Mais aussi Diadème se garda-t-il bien d’oublier les bons services de son ami Aziz ; car, après avoir envoyé tout un convoi avec Aziz pour chercher la mère d’Aziz, qui le pleurait depuis longtemps, il ne voulut plus se séparer de lui. Et après la mort du roi Soleïmân-Schah, comme Diadème était devenu, à son tour, roi de la Ville-Verte et des montagnes d’Ispahân, il nomma Aziz grand-vizir ; et puis il nomma le vieux gardien intendant général du royaume, et le cheikh du souk, chef général de toutes les corporations. Et ils vécurent tous dans le bonheur, jusqu’à la mort, seule calamité sans remède !

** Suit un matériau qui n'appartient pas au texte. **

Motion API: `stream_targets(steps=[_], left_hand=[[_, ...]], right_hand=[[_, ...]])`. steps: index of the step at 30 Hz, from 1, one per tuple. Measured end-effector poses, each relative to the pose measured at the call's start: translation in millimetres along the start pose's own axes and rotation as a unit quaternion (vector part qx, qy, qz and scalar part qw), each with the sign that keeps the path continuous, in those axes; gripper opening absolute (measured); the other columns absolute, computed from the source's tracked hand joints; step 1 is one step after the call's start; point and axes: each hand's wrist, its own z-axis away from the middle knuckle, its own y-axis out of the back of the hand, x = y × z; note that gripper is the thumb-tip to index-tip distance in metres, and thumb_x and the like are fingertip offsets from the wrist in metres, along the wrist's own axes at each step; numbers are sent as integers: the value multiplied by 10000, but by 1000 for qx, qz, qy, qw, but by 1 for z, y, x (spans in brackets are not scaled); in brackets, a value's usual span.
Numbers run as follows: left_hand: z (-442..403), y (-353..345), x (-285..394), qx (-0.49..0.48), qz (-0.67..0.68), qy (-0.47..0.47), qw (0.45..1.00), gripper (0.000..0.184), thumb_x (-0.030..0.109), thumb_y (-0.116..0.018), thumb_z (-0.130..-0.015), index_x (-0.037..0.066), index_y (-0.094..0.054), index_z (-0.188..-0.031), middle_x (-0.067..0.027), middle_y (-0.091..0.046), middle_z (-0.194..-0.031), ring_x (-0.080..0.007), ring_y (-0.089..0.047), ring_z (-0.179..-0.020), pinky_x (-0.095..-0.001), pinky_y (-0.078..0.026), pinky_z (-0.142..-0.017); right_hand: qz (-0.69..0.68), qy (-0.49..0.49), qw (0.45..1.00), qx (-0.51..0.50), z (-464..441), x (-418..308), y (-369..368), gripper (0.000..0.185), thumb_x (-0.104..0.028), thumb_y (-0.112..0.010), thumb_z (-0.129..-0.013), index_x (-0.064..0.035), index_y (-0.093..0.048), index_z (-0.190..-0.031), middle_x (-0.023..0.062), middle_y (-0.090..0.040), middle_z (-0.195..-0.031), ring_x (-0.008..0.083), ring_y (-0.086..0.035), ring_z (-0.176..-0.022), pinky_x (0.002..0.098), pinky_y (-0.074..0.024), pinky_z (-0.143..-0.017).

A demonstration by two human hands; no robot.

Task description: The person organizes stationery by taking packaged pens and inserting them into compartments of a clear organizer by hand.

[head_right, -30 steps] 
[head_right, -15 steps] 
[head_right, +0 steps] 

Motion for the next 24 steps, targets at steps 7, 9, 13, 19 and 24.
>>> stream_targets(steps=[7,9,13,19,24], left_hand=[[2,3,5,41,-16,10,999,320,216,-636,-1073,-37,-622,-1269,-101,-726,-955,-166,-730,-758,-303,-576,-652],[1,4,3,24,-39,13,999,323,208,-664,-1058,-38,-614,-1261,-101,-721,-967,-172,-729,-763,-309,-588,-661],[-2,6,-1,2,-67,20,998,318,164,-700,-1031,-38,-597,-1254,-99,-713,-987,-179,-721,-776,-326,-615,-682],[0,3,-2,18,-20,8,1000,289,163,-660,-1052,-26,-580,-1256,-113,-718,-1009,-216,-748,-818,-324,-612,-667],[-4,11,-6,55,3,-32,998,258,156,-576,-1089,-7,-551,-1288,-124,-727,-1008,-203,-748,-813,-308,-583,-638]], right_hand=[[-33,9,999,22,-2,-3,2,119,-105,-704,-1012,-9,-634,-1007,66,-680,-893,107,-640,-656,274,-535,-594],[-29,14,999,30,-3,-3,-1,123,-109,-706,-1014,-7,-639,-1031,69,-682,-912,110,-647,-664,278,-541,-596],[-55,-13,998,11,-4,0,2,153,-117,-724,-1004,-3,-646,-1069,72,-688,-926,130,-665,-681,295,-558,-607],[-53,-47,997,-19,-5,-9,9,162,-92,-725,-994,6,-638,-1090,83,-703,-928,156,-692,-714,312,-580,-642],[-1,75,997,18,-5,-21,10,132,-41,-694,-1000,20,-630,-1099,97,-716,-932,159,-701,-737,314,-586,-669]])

Lorsqu’il eut fini de raconter cette histoire d’Aziz et Aziza et celle de Diadème et Donia, le vizir Dandân demanda la permission au roi Daoul’makân de boire un verre de sirop à la rose. Et le roi Daoul’makân s’écria : « Ô mon vizir, y a-t-il quelqu’un sur terre aussi digne que toi de tenir compagnie aux princes et aux rois ! En vérité, cette histoire m’a ravi extrêmement, tant elle est délicieuse et agréable à écouter ! » Et le roi Daoul’makân donna à son vizir la plus belle robe d’honneur du trésor royal.

Mais pour ce qui est du siège de Constantinia…

— À ce moment de sa narration, Schahrazade vit apparaître le matin, et se tut discrètement.